The premise was simple, at least on paper: start a shipping company, buy a rusty vessel, chase the most profitable freight contracts, and try not to go bankrupt. But Ports of Call was never just about numbers. It was about risk. Weather. Timing. And occasionally steering your own ship through icy waters while your friends shouted advice from the couch.
Because that was part of its magic: you didn’t just manage ships — you sailed them. When docking in tight harbors, dodging icebergs, or attempting to rescue desperate survivors at sea, the game shifted from spreadsheets to sweaty palms.
And if you failed? Well… let’s just say many players struggled with those rescue missions.
Two features helped Ports of Call achieve cult status.
First, up to four players could compete on the same computer.
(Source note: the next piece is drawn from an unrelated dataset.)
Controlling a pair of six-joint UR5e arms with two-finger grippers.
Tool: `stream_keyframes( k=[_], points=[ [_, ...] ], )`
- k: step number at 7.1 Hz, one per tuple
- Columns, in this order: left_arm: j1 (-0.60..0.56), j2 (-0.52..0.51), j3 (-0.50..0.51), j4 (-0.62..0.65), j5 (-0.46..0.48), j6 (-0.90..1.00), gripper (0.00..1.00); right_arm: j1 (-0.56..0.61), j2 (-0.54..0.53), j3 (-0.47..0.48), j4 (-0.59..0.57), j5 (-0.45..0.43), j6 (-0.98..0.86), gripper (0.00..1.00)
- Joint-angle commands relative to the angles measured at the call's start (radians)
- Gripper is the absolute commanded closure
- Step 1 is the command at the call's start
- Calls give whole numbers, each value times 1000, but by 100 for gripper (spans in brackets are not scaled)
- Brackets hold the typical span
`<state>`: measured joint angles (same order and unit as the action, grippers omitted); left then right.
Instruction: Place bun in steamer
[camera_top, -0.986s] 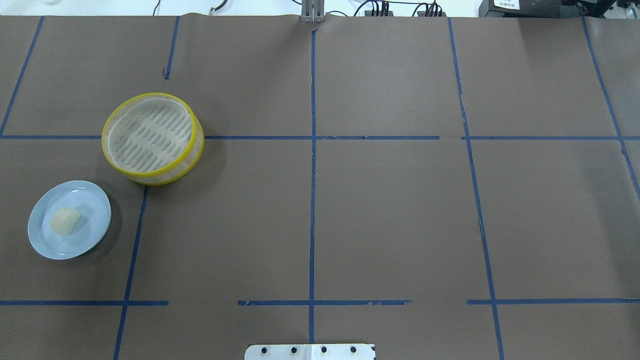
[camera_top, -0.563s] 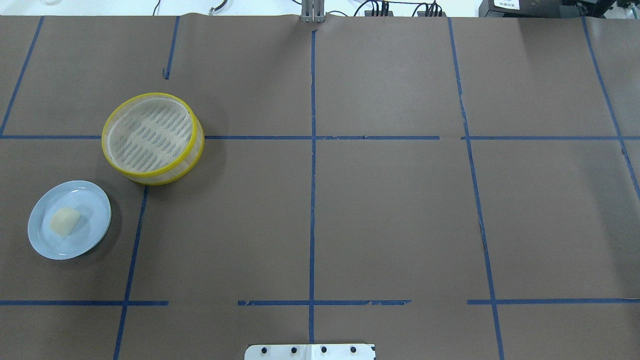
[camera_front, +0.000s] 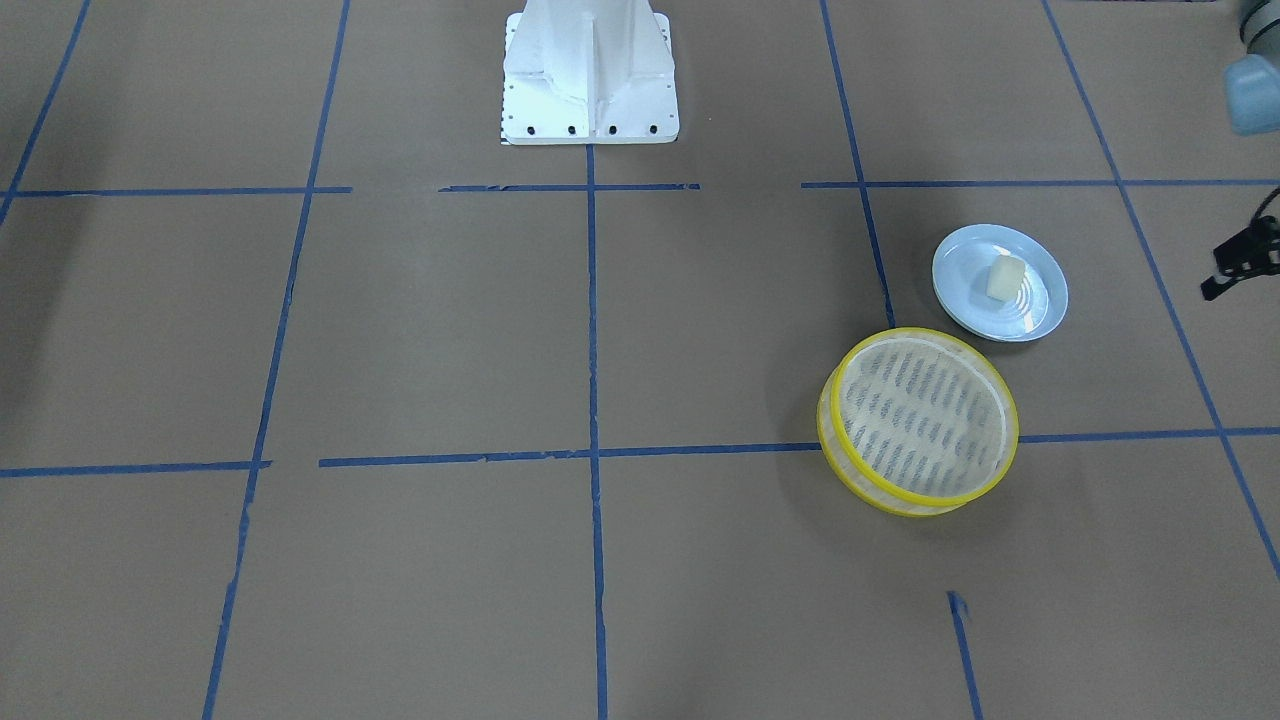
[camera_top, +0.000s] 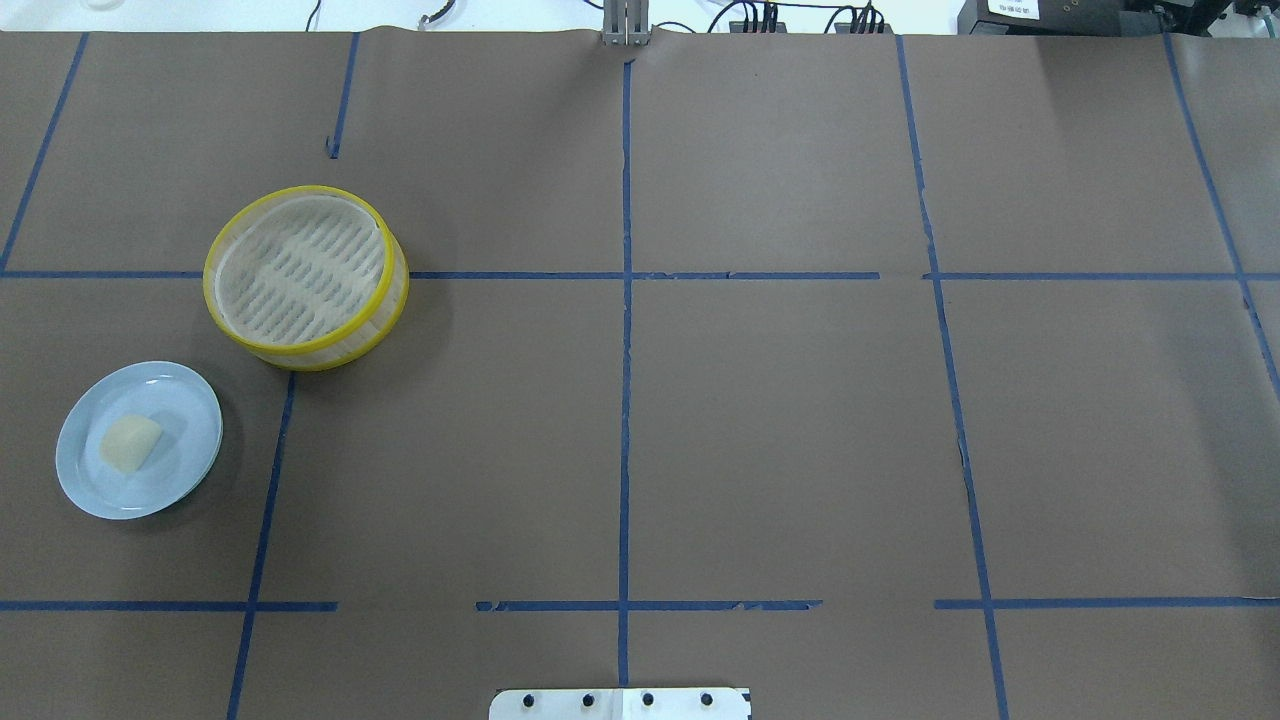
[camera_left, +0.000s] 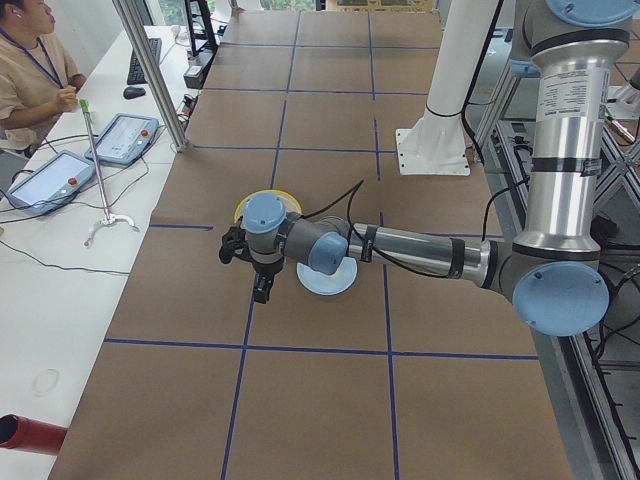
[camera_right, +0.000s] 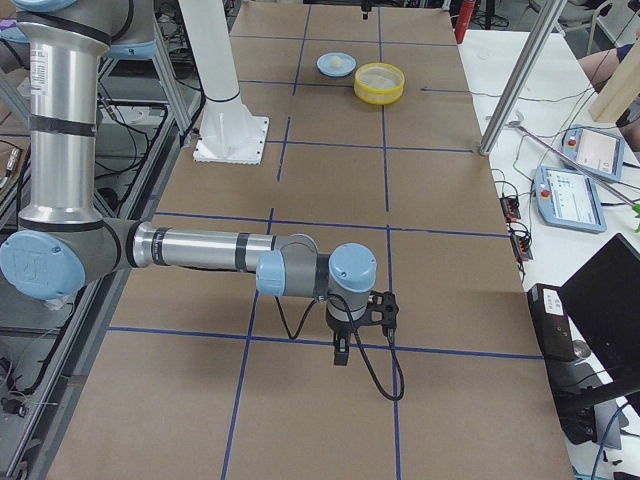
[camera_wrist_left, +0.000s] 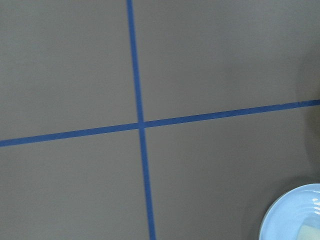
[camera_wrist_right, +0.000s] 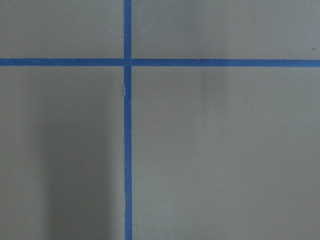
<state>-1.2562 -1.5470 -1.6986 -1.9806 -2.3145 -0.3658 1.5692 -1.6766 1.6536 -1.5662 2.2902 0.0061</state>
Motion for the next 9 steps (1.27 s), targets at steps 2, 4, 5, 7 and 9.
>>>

Long evenings turned into epic business wars, as friends tried to outmaneuver each other in freight contracts and fleet expansions. It was true capitalism — in a cozy way.
Second, the visuals.
When the game debuted in 1987, its pixel art was breathtaking. The shimmering water, the dramatic harbor scenes — it all felt alive. Much of that was thanks to American artist Jim Sachs, a master of the craft whose work elevated the entire presentation.
The story of Ports of Call begins not in a harbor, but in a television studio.
The creators, Rolf-Dieter Klein and Martin Ulrich, met through the German television station NDR.
Klein had been fascinated by computers since childhood. As an 11-year-old in the late 1960s, he explored a computer system at his father’s company. A few years later, he built his own primitive “computer game” using LED lights and switches. By the 1980s, his passion had become serious business.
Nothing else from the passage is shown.